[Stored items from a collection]
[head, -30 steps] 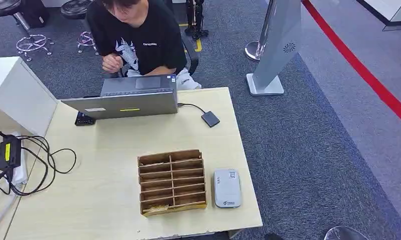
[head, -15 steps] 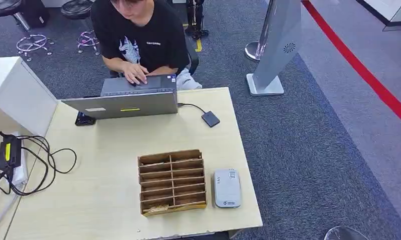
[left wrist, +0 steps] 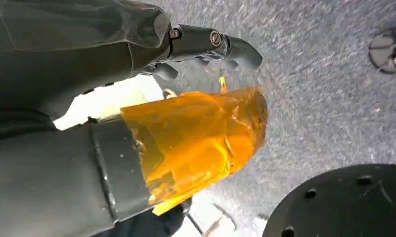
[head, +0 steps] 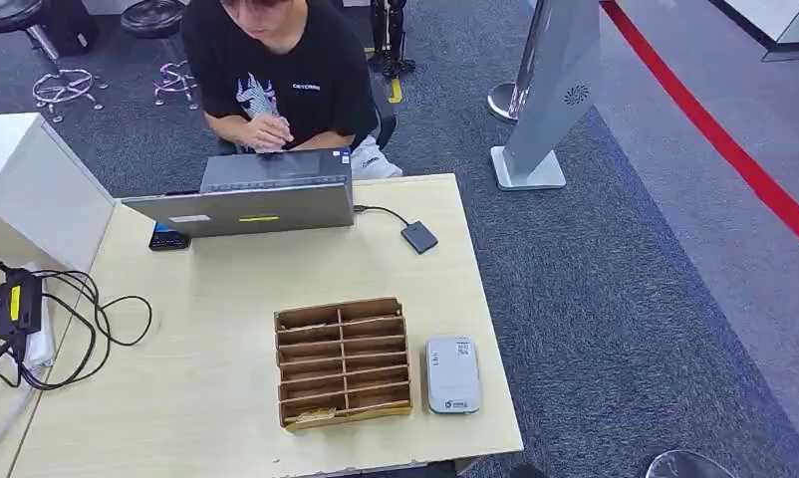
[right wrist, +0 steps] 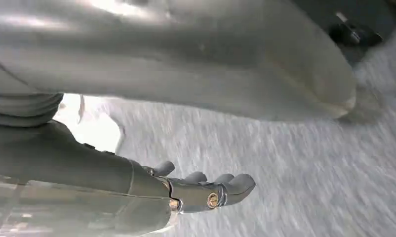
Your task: Pass the card to the sensor for recognition and then transmit it.
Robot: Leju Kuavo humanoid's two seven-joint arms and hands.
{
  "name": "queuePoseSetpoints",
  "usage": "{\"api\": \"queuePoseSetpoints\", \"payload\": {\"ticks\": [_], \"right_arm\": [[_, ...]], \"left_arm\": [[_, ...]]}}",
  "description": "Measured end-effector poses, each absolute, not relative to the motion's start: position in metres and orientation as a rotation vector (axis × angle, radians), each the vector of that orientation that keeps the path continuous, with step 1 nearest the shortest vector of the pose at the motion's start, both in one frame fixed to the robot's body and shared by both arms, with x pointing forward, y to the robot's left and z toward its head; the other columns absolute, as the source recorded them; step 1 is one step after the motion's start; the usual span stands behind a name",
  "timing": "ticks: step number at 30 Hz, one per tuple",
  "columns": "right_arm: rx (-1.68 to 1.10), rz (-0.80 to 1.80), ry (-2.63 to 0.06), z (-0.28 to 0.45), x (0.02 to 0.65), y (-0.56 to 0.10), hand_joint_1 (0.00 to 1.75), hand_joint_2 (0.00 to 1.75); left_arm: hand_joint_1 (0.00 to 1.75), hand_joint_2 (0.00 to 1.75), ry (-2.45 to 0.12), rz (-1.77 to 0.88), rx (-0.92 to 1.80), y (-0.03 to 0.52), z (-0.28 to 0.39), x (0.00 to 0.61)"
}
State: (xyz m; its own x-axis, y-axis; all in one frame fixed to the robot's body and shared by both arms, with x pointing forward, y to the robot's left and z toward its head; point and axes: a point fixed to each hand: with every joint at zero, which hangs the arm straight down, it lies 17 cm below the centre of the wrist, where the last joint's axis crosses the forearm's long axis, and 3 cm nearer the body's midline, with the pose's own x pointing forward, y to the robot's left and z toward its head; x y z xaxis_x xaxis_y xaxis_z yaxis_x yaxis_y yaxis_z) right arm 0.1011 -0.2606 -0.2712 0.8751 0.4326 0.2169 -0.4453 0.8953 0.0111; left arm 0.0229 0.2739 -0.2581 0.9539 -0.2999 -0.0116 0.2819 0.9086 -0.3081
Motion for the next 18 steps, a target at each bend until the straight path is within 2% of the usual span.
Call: {"api": "queuePoseSetpoints", "payload": {"ticks": [5, 9, 10, 13, 18], "right_arm": [[-0.039, 0.661, -0.312, -0.264, 0.151, -0.276, 0.0, 0.0], [0.019, 0.634, -0.122, -0.269, 0.11, -0.279, 0.0, 0.0], [0.046, 0.631, -0.107, -0.27, 0.098, -0.276, 0.0, 0.0], [0.067, 0.659, -0.173, -0.271, 0.092, -0.268, 0.0, 0.0], [-0.014, 0.686, -0.306, -0.266, 0.135, -0.272, 0.0, 0.0]], "left_arm": [[0.0, 0.0, 0.063, -0.3, -0.37, 0.265, -0.253, 0.019], [0.0, 0.0, 0.08, -0.306, -0.379, 0.267, -0.251, 0.016], [0.0, 1.75, 0.076, -0.31, -0.373, 0.269, -0.251, 0.016], [0.0, 1.75, 0.032, -0.32, -0.33, 0.276, -0.256, 0.024], [0.0, 1.75, -0.032, -0.378, -0.244, 0.29, -0.263, 0.035]]}}
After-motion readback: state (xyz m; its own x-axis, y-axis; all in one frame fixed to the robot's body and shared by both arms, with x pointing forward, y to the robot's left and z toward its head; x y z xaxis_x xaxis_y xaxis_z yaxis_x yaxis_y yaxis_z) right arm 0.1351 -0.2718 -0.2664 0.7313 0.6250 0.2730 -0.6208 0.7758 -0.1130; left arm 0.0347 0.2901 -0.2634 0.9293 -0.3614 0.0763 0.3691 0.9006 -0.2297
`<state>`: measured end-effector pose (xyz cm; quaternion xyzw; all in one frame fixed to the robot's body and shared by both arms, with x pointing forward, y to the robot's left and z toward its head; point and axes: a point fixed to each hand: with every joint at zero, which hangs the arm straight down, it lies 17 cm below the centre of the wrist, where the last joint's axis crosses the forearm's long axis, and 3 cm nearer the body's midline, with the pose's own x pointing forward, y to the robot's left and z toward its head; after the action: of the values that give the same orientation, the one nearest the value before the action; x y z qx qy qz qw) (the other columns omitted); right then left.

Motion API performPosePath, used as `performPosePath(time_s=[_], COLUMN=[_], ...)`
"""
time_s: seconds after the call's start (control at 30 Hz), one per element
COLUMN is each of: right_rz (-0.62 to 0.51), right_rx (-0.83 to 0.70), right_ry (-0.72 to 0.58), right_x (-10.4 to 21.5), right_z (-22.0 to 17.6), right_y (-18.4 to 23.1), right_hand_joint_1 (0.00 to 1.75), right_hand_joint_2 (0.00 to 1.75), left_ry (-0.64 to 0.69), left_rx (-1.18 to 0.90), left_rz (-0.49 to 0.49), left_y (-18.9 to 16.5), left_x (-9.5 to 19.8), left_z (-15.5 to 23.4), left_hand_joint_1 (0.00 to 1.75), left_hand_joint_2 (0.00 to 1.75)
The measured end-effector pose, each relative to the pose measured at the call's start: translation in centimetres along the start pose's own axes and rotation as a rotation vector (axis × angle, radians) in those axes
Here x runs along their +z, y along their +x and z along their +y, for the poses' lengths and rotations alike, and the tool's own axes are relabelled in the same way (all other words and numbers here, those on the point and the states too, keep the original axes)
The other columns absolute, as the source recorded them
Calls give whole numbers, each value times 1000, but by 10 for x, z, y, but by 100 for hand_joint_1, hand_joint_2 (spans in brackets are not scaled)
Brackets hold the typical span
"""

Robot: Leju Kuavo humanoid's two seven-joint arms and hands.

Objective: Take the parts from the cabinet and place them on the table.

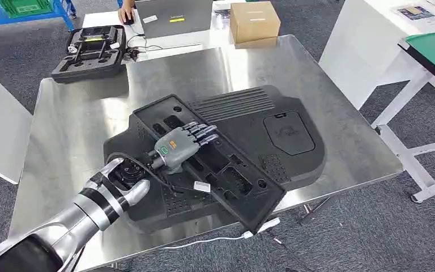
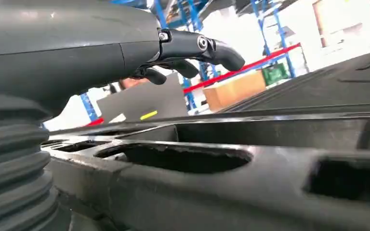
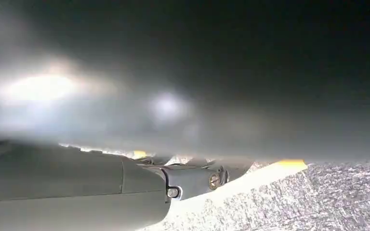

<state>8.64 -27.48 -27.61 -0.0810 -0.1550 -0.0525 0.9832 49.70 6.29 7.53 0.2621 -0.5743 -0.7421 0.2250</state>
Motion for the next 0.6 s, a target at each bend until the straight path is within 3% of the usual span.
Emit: performPosePath(time_s=[0.6], right_rz=[-2], right_rx=[-1], right_ry=[-2], right_x=[0], right_z=[-2], right_y=[0], right_hand_joint_1=[0], right_hand_joint_2=[0], left_ry=[-10], left_rx=[-111], left_rz=[50], left_y=[-38], left_x=[21], left_z=[-10], left_hand_joint_1=[0], left_hand_joint_2=[175])
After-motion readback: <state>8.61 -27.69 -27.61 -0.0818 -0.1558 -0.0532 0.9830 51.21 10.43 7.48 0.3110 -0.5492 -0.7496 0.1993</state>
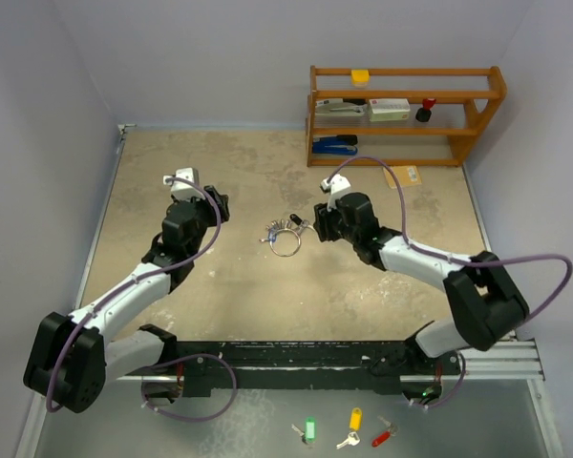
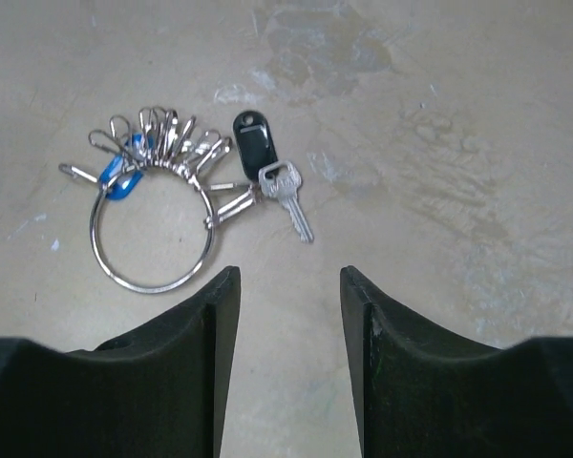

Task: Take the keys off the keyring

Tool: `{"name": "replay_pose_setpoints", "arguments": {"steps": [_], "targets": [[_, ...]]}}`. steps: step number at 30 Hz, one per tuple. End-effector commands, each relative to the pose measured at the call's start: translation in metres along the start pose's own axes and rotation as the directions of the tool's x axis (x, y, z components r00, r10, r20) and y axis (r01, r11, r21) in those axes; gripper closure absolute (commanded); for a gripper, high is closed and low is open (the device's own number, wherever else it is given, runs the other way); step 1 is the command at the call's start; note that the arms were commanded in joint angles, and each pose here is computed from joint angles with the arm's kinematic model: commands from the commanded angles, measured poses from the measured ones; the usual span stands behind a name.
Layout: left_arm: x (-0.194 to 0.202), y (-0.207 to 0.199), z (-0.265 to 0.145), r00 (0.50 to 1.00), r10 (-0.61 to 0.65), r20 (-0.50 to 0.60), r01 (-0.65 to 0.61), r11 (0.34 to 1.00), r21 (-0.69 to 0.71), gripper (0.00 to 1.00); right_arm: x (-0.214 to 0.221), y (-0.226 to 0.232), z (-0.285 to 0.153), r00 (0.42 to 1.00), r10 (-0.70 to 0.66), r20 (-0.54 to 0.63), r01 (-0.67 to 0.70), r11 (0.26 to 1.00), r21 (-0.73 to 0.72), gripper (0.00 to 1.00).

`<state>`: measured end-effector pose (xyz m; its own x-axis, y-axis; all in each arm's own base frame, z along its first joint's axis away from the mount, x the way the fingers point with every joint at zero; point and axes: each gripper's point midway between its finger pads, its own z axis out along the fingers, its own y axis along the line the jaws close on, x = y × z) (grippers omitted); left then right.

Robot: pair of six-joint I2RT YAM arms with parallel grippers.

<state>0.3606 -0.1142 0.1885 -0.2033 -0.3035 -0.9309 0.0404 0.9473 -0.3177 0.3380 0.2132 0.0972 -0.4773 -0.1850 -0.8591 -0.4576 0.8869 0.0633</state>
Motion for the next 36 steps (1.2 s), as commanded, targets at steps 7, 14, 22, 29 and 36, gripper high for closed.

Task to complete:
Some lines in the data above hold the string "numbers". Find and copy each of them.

Output of the task:
Here x runs along their +z, y along their +x and z along their +y, for the poses' lengths and rotations alike, and the tool's own axes are relabelled in the same way (all other words and numbers here, those on the point and the states too, keep the original axes)
Calls give whole numbers, each value times 1000, but by 10 for x, z, y, but by 100 for hand_joint_1, hand_joint_2 (spans in brackets are not scaled)

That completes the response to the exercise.